• **Exercise requirements**:
A word-for-word copy of the records is needed, with every picture left out.

[Records for processing — start]

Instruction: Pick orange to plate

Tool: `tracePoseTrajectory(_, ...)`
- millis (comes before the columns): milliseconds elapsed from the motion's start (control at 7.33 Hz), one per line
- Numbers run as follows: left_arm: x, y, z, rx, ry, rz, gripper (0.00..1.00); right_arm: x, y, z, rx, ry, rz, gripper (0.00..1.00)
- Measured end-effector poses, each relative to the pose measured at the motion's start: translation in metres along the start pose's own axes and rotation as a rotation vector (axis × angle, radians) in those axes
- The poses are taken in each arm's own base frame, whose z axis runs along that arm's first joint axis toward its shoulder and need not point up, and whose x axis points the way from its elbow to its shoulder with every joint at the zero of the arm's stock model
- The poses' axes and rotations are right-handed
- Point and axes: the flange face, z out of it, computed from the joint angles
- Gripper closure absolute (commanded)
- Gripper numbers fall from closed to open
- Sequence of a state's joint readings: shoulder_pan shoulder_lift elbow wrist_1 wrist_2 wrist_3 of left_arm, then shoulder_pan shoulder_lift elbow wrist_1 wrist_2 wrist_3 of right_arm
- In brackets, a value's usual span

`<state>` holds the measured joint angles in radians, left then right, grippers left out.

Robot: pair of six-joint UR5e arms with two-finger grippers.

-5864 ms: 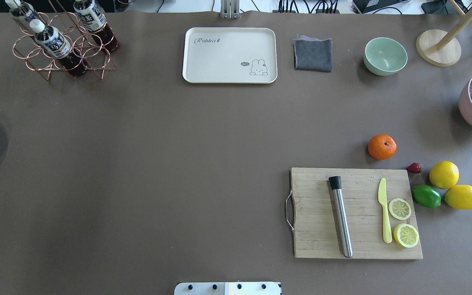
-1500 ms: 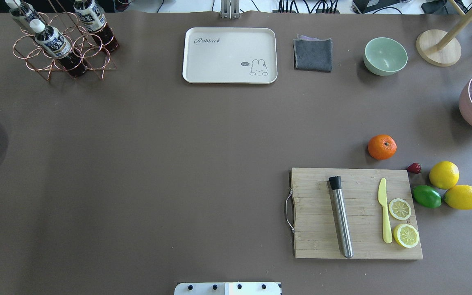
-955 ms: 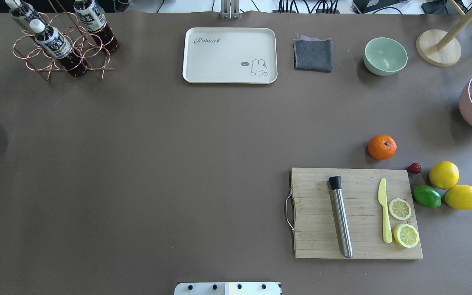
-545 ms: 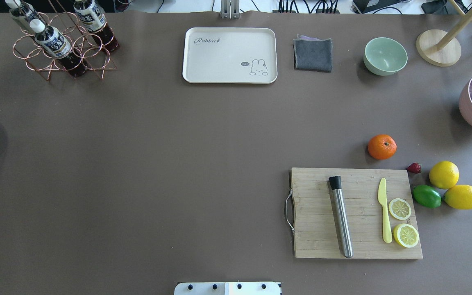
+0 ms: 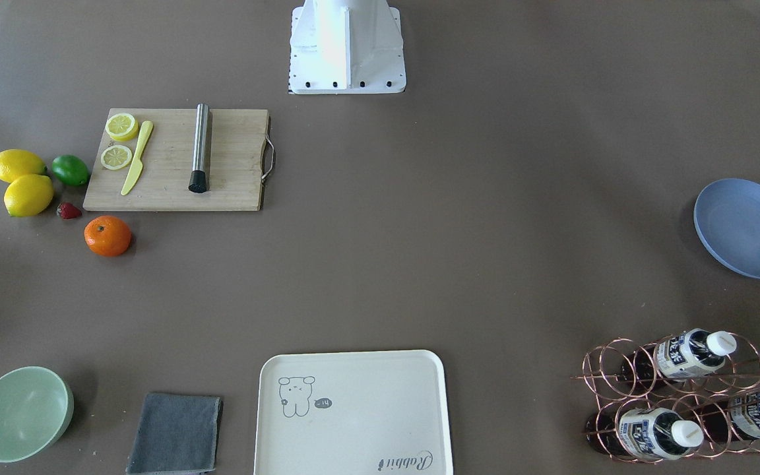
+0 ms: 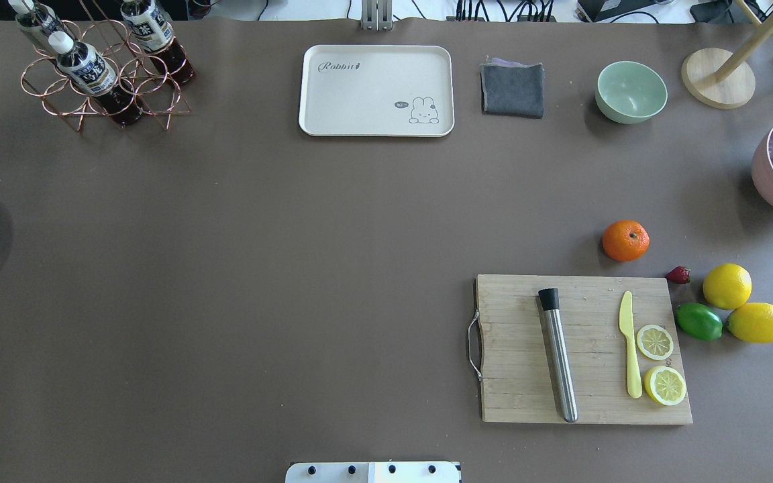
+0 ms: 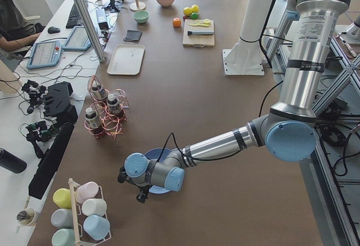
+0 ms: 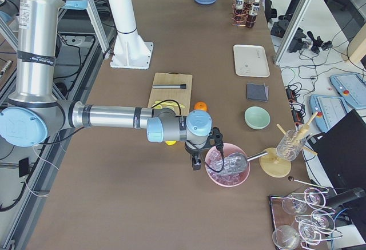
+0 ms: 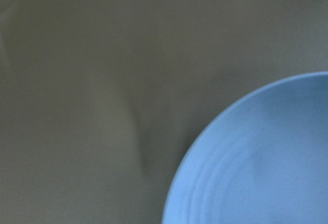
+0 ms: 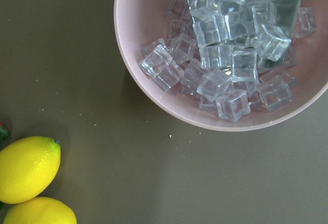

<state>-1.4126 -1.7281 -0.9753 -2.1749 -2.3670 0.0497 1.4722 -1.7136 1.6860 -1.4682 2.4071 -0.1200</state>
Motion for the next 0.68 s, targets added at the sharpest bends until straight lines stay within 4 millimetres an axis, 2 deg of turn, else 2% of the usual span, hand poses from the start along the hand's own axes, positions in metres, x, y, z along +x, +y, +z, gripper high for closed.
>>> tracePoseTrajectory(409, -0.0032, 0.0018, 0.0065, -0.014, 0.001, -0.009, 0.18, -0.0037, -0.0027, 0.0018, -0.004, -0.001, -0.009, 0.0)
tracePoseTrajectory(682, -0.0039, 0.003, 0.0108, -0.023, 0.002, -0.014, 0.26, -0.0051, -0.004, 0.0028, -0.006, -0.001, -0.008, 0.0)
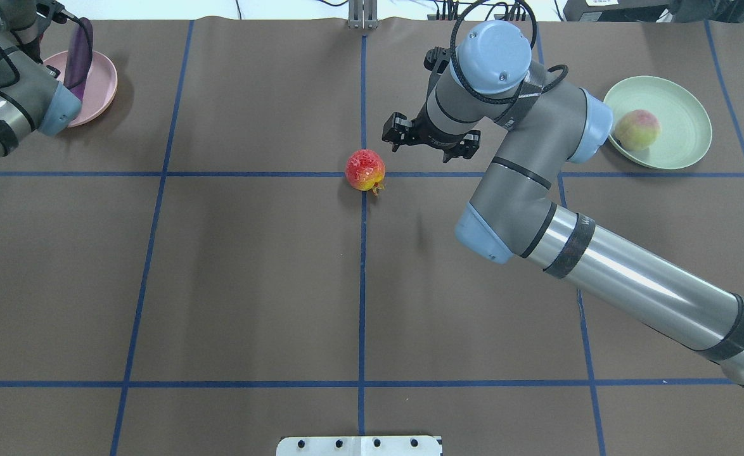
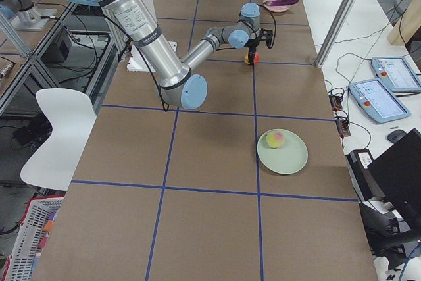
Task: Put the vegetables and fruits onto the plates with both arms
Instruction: 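Release the pepper beside the eggplant while the right gripper moves above the pomegranate, then lower the right gripper and grasp the red pomegranate while the left arm withdraws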
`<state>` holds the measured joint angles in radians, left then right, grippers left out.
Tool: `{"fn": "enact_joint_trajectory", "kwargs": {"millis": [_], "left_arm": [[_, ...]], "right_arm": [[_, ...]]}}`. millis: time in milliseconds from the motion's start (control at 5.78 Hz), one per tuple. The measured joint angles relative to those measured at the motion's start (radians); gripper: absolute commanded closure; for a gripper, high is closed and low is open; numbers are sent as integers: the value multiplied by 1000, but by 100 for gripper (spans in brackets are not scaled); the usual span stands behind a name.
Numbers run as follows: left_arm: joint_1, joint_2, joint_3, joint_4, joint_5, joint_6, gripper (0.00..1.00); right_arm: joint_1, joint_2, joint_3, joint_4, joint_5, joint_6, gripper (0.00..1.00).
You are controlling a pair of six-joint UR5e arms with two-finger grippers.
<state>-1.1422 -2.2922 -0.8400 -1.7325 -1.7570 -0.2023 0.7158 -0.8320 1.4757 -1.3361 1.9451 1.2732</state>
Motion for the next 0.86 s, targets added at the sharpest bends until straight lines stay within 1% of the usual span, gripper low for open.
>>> {"fn": "enact_joint_trajectory", "kwargs": {"millis": [173, 519, 865], "left_arm": [[0, -1, 4, -9, 0, -9, 1], [1, 2, 6, -56, -4, -42, 0], [-11, 0, -9, -65, -27, -51, 0]], "right_arm": [[-6, 0, 0, 0, -5, 3, 1], [-12, 0, 0, 3, -10, 7, 1], [-18, 4, -2, 3, -17, 5, 1]]}}
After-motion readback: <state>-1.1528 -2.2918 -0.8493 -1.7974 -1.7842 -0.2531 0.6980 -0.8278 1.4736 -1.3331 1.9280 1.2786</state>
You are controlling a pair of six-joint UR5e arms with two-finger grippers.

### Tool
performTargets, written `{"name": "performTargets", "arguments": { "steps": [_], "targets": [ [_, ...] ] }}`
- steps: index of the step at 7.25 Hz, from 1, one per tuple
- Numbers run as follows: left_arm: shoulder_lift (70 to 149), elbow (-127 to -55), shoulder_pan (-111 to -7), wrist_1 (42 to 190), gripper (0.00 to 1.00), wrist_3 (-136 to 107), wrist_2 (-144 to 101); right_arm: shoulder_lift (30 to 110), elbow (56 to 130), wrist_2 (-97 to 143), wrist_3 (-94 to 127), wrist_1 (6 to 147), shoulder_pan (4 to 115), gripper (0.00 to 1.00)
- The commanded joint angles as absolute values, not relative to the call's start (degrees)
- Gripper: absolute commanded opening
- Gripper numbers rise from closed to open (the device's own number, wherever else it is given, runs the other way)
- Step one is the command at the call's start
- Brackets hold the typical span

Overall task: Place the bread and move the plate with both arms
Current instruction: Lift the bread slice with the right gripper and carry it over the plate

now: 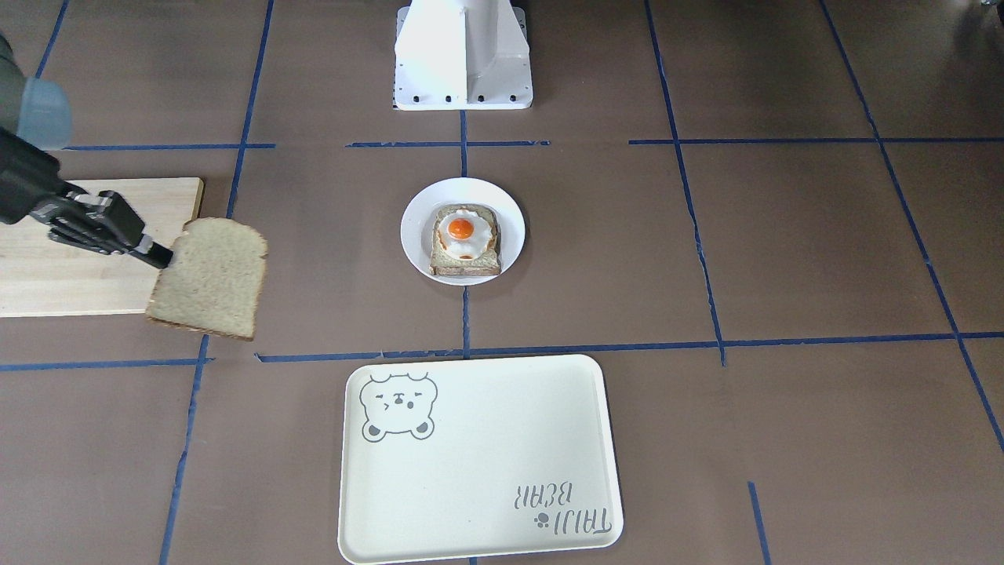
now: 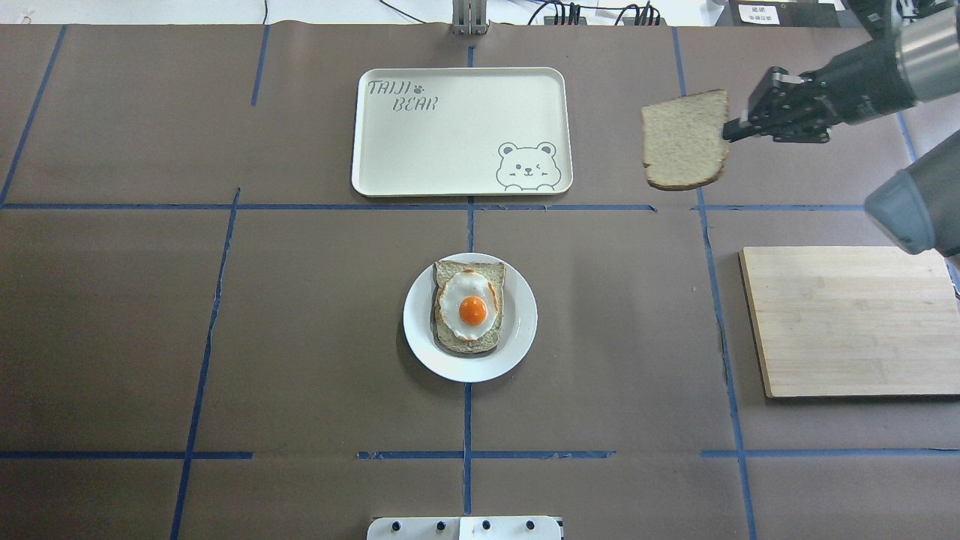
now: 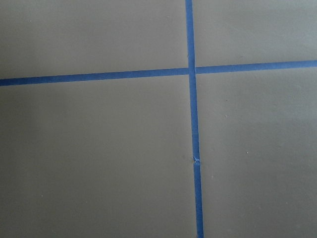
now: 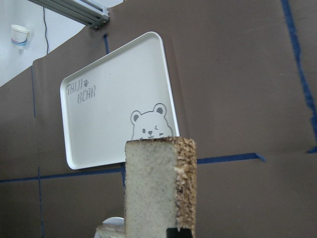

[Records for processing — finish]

• **Response below**:
Instruction: Pick orange to plate

Tool: `tracePoseTrajectory(_, ...)`
- millis (comes before the columns): milliseconds elapsed from the motion's start (control at 7.33 Hz), one per line
- Numbers run as follows: left_arm: x, y, z, rx, ry, rz, gripper (0.00..1.00); right_arm: x, y, z, rx, ry, rz, gripper (0.00..1.00)
- Measured end-effector poses, each relative to the pose measured at the motion's start: translation in metres along the start pose's own axes and rotation as a rotation vector (axis × angle, radians) in those axes
- The poses are taken in each arm's own base frame, whose z axis runs along that arm's first joint axis toward its shoulder and need not point up, and whose x axis points the way from its elbow to its shoulder with every joint at the zero of the arm's stock model
- The poses' axes and rotations are right-handed
- Point and axes: the flange face, z out of it, computed from the joint angles
- Gripper closure absolute (commanded)
- Gripper numbers fall from closed to open
- Sequence of a state's joint readings: shoulder_pan shoulder_lift elbow wrist_1 wrist_2 wrist_3 of left_arm, then shoulder_pan shoulder_lift elbow wrist_1 wrist_2 wrist_3 of right_arm
- In brackets, a value's usual span

`<state>` holds the measured joint angles in radians, left then right, grippers left out.

Robot: pair of six-joint UR5e arms with two-finger grippers.

-5864 ms: 
-1500 ms: 
-955 ms: 
-545 ms: 
+0 ms: 
+0 ms: 
+0 ms: 
+0 ms: 
+0 ms: 
+0 ms: 

<state>-1.4126 -1.7281 -0.9753 -2.1749 -2.3670 0.0497 1.4722 -1.7136 1.6860 -1.4682 2.4071 -0.1200</state>
Motion for the next 0.68 s, targets added at the sharpest bends until straight lines stay within 4 millimetres an axis, 2 deg of turn, else 2% of the usual span, hand poses from the start along the hand's own axes, positions in metres, x, y, z along +x, +y, +z, gripper high for closed.
>>> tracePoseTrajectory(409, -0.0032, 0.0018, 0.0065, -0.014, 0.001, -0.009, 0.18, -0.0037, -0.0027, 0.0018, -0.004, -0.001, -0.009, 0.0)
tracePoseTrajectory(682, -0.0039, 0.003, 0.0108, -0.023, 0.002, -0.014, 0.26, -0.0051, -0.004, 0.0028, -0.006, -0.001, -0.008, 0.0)
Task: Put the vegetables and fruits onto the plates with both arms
Instruction: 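Release the pepper beside the eggplant while the right gripper moves above the pomegranate, then lower the right gripper and grasp the red pomegranate while the left arm withdraws
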`<state>` holds the measured joint angles in radians, left then right, grippers left out.
Tool: `{"fn": "enact_joint_trajectory", "kwargs": {"millis": [_], "left_arm": [[_, ...]], "right_arm": [[_, ...]]}}`. millis: time in milliseconds from the motion's start (control at 5.78 Hz), one per tuple. The measured joint angles relative to those measured at the motion's start (radians); gripper: absolute commanded closure; for a gripper, high is closed and low is open; numbers are sent as integers: the value multiplied by 1000, but by 100 for gripper (spans in brackets are not scaled); the usual span stands behind a name.
Numbers run as follows: left_arm: joint_1, joint_2, joint_3, joint_4, joint_5, joint_6, gripper (0.00..1.00); right_arm: joint_1, joint_2, joint_3, joint_4, joint_5, joint_6, gripper (0.00..1.00).
You are controlling a pair of six-joint UR5e arms with two-finger grippers.
<state>-1.1422 -2.2922 -0.8400 -1.7325 -1.7570 -0.2023 0.7158 -0.8320 1.4757 -1.3361 1.9451 1.2732</state>
Motion for the next 0.86 s, targets added at the sharpest bends until straight lines stay within 1% of the usual span, gripper low for open.
>>> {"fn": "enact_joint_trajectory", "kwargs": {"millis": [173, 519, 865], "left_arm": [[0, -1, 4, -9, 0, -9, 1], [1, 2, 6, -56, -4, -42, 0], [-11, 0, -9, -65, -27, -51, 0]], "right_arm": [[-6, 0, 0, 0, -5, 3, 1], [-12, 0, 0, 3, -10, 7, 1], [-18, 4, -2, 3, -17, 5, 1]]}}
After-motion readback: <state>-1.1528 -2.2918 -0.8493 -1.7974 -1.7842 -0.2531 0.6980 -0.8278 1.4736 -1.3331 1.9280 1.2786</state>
You are controlling a pair of six-joint UR5e arms with two-finger grippers.

### Tool
performTargets, written `{"name": "performTargets", "arguments": { "steps": [_], "targets": [ [_, ...] ] }}`
- steps: index of the step at 7.25 Hz, from 1, one per tuple
- Numbers run as follows: left_arm: shoulder_lift (70 to 149), elbow (-127 to -55), shoulder_pan (-111 to -7), wrist_1 (42 to 190), gripper (0.00 to 1.00), wrist_3 (-136 to 107), wrist_2 (-144 to 101); right_arm: shoulder_lift (30 to 110), elbow (56 to 130), wrist_2 (-97 to 143), wrist_3 (-94 to 127), wrist_1 (6 to 147), shoulder_pan (4 to 115), gripper (0.00 to 1.00)
- The commanded joint angles as absolute values, not relative to the call's start (degrees)
- Gripper: absolute commanded opening
- Gripper numbers rise from closed to open (the device's own number, wherever else it is given, runs the other way)
- Step one is the command at the call's start
- Brackets hold the typical span

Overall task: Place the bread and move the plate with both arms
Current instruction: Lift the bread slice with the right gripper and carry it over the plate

now: 
now: 
now: 
now: 

This exercise has been answered in full.